_Brief_
Gather all lines in the entries that include the word "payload".

_Records shown_
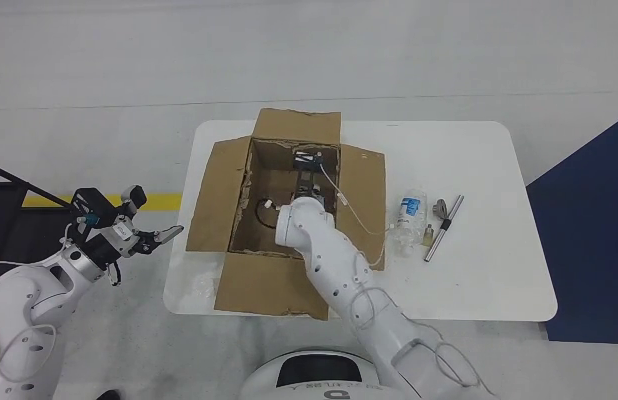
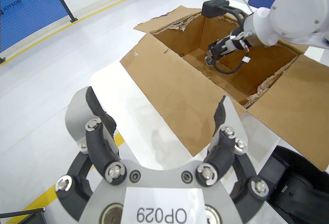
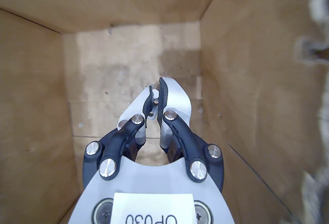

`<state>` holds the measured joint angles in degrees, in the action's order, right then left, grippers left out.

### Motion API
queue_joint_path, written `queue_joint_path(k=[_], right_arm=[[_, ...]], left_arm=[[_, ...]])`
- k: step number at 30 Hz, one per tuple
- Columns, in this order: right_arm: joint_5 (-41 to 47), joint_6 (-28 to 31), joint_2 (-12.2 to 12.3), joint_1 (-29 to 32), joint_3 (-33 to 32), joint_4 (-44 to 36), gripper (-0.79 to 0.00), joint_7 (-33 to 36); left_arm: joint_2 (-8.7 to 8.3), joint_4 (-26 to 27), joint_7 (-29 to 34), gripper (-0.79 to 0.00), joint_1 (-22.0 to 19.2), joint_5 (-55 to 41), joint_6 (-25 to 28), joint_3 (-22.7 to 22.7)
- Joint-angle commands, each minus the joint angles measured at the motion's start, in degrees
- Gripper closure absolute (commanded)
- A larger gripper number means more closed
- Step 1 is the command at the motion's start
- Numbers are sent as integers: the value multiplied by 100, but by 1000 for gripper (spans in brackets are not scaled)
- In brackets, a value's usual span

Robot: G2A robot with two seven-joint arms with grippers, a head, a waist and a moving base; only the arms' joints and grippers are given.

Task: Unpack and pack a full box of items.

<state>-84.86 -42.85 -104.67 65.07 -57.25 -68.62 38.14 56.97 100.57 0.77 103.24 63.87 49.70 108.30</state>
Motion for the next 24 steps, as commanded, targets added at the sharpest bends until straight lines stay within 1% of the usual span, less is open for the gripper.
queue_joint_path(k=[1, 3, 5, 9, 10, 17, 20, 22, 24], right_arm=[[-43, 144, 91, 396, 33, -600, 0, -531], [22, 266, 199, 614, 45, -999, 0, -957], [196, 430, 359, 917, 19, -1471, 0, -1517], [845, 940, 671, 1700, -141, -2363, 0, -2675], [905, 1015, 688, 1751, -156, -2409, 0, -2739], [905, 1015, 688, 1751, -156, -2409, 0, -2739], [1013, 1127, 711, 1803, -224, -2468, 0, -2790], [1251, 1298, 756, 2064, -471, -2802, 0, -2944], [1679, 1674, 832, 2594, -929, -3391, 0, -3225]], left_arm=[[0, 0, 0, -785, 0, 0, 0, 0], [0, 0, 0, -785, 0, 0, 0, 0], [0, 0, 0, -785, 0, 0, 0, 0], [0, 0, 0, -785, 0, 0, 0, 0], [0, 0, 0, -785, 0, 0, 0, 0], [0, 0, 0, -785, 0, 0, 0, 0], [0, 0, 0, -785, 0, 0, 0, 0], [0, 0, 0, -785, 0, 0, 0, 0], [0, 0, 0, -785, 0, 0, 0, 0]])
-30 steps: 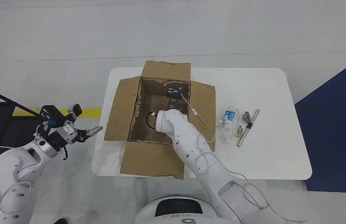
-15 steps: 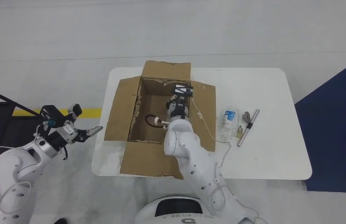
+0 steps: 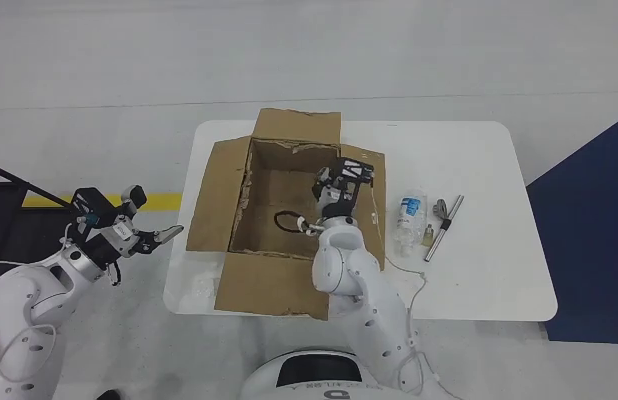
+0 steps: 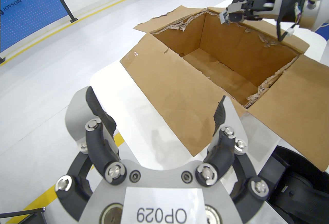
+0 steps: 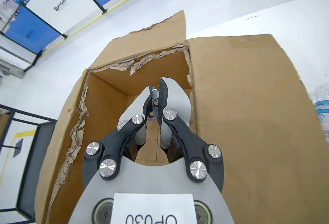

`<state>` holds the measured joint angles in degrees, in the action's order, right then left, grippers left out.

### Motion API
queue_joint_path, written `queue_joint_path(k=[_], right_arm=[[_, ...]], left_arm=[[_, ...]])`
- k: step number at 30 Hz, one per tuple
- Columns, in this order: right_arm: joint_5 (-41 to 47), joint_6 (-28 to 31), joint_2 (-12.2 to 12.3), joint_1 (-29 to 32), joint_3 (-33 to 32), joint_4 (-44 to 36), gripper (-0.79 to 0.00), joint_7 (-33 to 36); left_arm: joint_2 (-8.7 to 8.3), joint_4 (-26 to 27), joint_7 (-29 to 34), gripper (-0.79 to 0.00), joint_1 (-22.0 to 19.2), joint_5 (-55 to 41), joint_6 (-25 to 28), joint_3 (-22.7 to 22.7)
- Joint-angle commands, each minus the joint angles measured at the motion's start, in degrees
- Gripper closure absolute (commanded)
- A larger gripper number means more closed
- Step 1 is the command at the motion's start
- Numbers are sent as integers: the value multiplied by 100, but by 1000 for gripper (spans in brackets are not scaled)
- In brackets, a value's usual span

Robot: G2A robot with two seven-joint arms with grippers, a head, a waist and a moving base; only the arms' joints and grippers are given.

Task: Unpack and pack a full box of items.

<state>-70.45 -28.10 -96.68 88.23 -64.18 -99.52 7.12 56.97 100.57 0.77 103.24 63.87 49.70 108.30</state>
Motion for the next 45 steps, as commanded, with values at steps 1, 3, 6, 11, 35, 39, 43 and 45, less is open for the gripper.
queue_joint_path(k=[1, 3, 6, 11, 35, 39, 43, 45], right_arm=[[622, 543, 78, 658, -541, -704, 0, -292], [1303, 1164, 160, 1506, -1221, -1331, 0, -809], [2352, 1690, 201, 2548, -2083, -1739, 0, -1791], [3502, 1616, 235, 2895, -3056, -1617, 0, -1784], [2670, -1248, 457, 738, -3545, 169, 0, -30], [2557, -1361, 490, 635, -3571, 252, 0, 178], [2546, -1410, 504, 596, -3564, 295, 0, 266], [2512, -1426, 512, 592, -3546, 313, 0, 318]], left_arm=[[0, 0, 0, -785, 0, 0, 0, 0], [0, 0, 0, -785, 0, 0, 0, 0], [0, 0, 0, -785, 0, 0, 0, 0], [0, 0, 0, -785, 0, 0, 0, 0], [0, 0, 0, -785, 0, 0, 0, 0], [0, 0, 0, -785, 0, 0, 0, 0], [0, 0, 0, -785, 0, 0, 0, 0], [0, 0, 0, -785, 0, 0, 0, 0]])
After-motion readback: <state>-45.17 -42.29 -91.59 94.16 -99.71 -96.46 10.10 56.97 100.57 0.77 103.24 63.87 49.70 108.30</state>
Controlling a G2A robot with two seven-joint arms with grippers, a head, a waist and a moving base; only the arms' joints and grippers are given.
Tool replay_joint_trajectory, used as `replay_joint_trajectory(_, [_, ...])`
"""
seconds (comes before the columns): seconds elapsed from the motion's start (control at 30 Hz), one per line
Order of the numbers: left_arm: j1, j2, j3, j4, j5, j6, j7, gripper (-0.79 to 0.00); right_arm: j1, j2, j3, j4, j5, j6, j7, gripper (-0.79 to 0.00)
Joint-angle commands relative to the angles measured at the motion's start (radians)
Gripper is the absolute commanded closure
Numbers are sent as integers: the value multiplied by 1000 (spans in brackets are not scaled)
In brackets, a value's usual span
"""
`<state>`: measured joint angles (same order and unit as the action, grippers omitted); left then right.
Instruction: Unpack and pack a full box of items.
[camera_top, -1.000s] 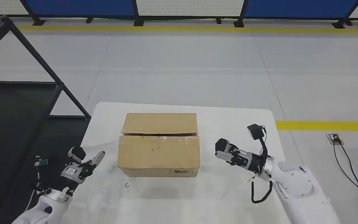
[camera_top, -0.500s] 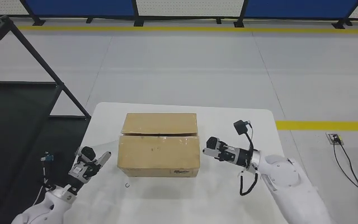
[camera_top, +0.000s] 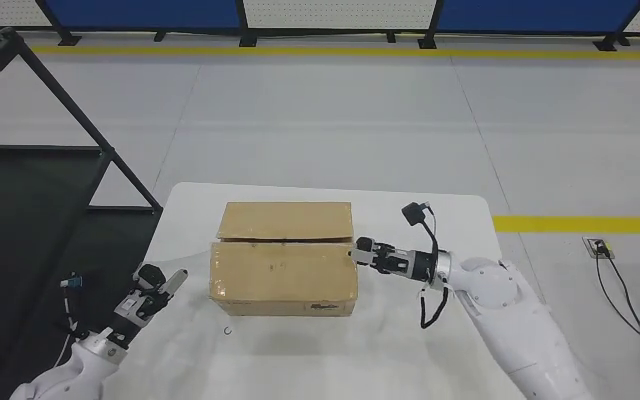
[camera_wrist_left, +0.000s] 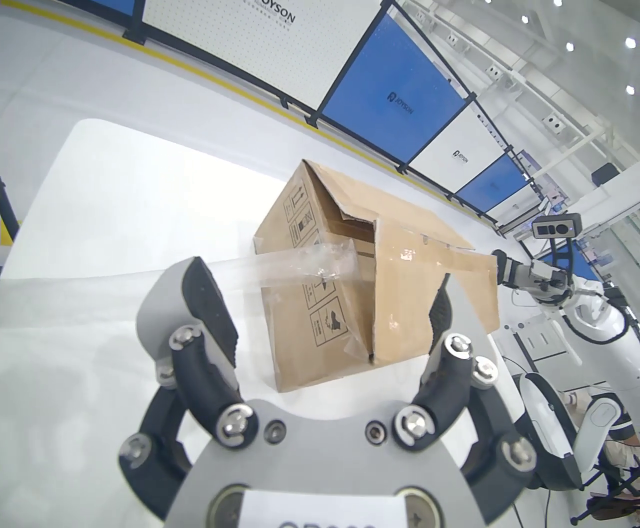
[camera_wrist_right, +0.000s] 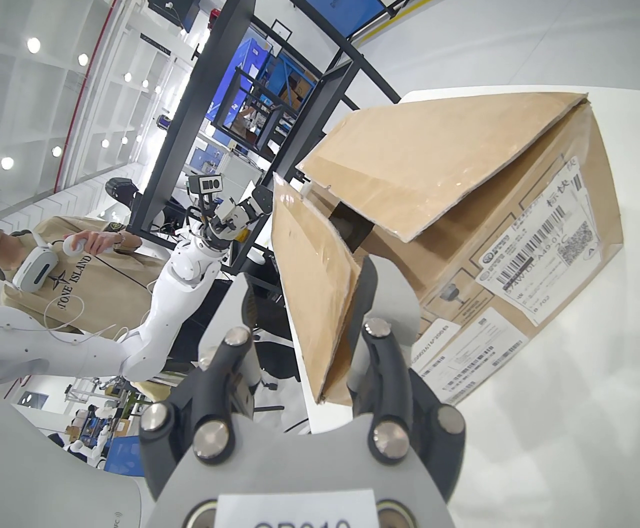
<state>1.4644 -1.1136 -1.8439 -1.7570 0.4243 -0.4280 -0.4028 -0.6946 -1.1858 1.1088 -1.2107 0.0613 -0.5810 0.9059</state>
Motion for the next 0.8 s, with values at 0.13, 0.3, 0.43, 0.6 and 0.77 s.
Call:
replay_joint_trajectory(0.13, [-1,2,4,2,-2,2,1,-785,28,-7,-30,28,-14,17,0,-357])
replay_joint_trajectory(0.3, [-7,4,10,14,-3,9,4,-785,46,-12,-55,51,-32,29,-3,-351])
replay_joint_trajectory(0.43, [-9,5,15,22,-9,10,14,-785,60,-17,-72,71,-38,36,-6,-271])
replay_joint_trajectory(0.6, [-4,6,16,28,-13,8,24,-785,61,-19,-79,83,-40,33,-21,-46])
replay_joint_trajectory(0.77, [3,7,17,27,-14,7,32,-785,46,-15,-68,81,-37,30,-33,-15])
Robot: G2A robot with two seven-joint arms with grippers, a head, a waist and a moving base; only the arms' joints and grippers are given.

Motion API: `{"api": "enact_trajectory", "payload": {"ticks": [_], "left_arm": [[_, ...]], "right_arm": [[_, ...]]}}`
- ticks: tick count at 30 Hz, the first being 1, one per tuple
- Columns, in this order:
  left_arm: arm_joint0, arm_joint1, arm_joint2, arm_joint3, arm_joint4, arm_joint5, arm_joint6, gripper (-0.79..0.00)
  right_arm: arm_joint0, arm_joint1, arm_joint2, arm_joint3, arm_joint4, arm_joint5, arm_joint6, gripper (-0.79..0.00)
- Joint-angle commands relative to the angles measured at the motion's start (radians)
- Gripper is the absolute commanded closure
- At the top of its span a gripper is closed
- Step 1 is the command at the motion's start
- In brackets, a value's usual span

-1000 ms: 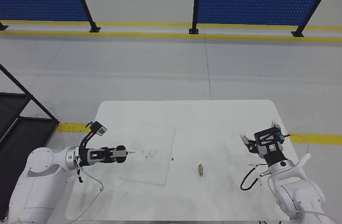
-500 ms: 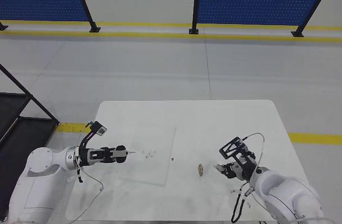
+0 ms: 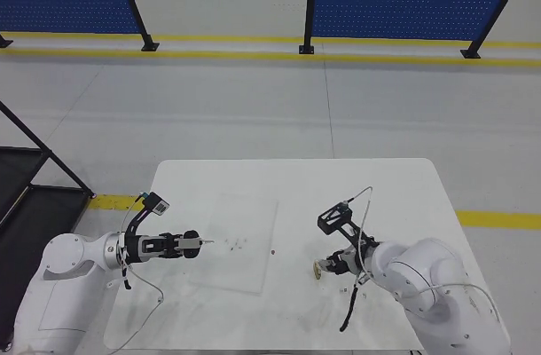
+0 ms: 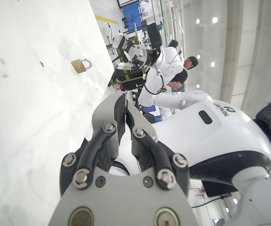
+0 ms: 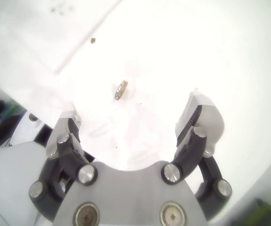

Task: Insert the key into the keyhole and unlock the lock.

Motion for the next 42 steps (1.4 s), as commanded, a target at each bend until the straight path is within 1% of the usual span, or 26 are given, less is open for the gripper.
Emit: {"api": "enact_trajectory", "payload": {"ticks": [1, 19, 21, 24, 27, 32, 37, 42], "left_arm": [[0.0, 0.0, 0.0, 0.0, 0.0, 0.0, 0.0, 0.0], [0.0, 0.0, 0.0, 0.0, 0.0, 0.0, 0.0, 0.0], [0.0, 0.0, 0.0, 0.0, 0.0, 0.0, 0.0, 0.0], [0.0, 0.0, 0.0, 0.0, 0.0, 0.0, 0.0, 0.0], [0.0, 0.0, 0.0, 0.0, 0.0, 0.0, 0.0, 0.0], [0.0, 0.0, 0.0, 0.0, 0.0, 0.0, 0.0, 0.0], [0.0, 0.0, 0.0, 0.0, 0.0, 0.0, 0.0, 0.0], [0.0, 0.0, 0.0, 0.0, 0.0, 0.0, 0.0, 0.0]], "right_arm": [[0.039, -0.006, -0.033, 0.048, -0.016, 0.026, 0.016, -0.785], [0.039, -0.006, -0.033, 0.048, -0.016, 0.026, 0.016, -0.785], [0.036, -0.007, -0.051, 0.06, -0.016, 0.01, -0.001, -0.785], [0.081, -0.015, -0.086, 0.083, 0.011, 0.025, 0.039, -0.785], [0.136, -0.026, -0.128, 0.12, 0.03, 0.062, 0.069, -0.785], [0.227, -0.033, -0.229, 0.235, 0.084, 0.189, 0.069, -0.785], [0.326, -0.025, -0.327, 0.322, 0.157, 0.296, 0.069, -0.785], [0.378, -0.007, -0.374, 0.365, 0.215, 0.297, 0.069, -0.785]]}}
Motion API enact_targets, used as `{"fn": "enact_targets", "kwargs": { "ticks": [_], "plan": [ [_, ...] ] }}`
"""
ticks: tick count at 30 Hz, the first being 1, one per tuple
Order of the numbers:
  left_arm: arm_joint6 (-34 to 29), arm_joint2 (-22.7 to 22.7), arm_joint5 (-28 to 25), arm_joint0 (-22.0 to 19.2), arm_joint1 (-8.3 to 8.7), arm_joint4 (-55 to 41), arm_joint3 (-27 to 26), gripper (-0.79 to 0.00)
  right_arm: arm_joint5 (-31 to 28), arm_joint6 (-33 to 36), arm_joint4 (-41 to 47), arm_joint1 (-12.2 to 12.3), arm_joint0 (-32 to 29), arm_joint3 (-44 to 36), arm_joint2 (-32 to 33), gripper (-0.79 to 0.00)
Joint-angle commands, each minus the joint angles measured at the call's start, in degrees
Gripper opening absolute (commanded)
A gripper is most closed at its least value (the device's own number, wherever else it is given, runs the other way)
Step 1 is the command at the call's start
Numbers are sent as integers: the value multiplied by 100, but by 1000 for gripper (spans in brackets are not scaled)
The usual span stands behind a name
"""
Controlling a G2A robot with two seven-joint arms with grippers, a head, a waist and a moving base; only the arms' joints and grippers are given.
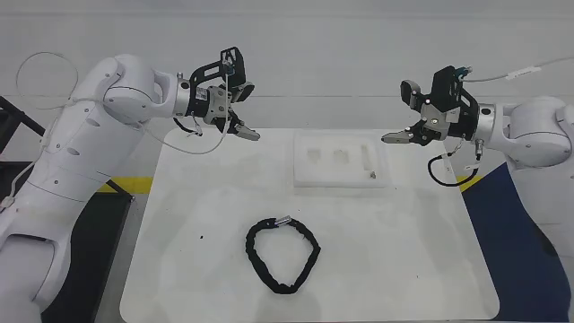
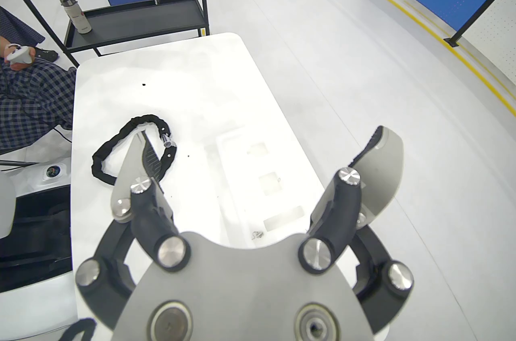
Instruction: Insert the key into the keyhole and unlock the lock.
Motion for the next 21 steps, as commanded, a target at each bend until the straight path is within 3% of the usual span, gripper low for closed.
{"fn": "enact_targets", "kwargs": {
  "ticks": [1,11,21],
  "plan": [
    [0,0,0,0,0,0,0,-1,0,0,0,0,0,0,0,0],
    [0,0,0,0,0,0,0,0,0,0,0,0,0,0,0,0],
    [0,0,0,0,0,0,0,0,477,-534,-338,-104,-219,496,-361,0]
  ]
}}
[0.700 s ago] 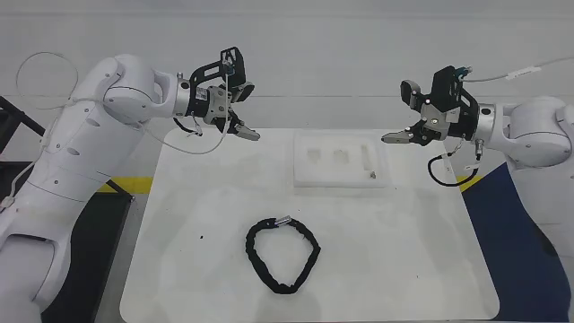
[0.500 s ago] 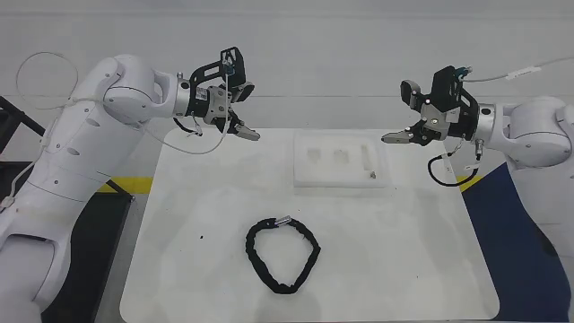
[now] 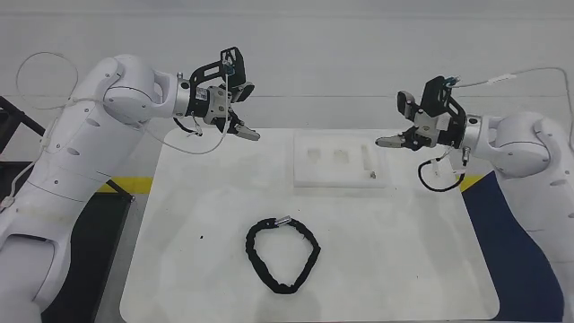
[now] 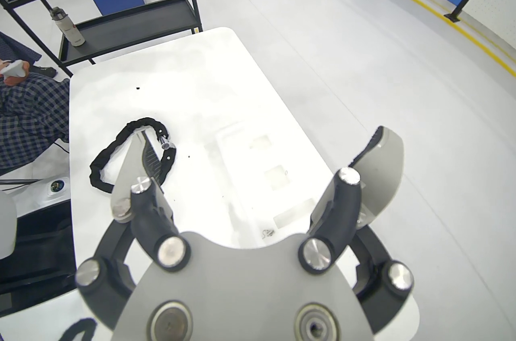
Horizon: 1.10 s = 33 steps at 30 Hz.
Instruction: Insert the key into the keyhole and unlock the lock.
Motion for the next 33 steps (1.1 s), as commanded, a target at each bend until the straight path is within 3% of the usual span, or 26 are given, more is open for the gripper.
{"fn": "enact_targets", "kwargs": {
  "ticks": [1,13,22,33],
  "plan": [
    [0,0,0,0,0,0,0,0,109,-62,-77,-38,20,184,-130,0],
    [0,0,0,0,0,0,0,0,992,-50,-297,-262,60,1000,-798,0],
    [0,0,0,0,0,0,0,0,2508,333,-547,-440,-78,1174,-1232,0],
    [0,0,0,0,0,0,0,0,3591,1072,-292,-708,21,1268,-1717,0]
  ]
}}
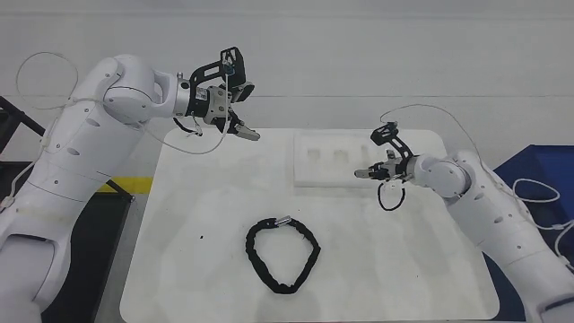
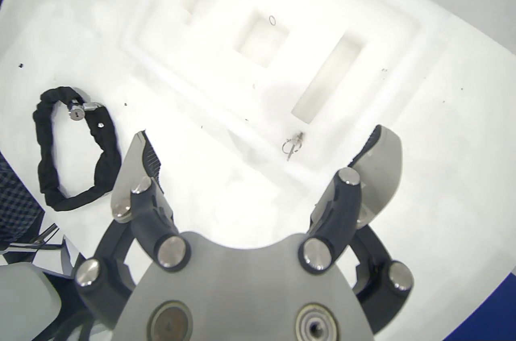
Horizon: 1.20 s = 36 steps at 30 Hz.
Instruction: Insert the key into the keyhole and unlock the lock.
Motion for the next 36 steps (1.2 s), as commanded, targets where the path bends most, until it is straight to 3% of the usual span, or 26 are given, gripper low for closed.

_Task output_
Motion API: `{"api": "enact_trajectory", "payload": {"ticks": [_], "left_arm": [[_, ...]], "right_arm": [[_, ...]]}}`
Emit: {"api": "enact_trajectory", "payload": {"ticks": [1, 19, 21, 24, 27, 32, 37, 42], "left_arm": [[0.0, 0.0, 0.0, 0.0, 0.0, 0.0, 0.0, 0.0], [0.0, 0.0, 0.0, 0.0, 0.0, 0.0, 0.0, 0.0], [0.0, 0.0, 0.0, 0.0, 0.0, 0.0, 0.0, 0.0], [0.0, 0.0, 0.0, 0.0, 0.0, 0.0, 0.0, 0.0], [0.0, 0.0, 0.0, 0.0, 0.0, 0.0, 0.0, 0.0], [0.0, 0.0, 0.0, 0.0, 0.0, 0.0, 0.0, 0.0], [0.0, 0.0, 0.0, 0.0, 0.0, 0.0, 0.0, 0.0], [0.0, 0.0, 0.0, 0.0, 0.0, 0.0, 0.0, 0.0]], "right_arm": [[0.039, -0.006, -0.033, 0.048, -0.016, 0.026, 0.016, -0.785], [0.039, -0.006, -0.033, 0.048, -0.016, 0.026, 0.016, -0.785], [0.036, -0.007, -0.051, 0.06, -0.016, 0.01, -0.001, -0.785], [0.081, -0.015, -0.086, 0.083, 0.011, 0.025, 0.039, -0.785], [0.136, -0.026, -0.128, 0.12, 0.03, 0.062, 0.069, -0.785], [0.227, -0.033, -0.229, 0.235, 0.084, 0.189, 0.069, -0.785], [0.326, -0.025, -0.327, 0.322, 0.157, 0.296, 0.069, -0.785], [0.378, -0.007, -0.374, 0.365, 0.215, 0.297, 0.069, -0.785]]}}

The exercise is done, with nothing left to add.